YOUR GOAL
Begin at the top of the listing below. Write each line out exactly, ending with the line that holds "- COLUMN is".

SUPPLIED MATERIAL START

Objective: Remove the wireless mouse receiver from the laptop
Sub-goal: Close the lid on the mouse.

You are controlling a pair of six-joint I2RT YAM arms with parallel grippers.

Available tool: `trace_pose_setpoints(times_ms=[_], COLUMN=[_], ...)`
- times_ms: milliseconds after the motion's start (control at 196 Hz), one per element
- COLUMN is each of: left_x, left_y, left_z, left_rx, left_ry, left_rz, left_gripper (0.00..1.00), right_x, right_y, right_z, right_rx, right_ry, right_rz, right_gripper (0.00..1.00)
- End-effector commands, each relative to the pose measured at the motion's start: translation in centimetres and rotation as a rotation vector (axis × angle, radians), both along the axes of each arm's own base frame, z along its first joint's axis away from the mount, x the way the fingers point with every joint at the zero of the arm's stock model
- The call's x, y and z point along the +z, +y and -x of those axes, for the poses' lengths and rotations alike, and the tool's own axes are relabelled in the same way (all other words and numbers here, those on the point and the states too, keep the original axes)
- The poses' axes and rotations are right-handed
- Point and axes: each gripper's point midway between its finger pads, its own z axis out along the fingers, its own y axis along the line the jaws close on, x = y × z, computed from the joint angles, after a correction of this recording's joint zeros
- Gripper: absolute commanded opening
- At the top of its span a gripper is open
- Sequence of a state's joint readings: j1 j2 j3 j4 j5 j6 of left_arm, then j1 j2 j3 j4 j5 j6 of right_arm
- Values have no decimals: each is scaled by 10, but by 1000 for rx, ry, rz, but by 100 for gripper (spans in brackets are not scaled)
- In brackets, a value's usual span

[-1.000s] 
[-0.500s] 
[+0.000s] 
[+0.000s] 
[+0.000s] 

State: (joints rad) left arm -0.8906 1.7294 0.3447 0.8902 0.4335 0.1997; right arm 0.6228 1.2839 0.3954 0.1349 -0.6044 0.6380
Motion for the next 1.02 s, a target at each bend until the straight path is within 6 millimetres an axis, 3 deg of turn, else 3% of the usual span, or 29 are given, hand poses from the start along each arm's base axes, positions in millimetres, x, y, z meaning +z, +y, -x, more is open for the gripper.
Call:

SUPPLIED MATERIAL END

EXERCISE SOLUTION
Objective: Remove the wireless mouse receiver from the laptop
Sub-goal: Close the lid on the mouse.

You are controlling a pair of six-joint I2RT YAM arms with parallel grippers.

Available tool: `trace_pose_setpoints(times_ms=[_], COLUMN=[_], ...)`
- times_ms: milliseconds after the motion's start (control at 196 Hz), one per element
- COLUMN is each of: left_x, left_y, left_z, left_rx, left_ry, left_rz, left_gripper (0.00..1.00), right_x, right_y, right_z, right_rx, right_ry, right_rz, right_gripper (0.00..1.00)

Nothing else is required for this exercise.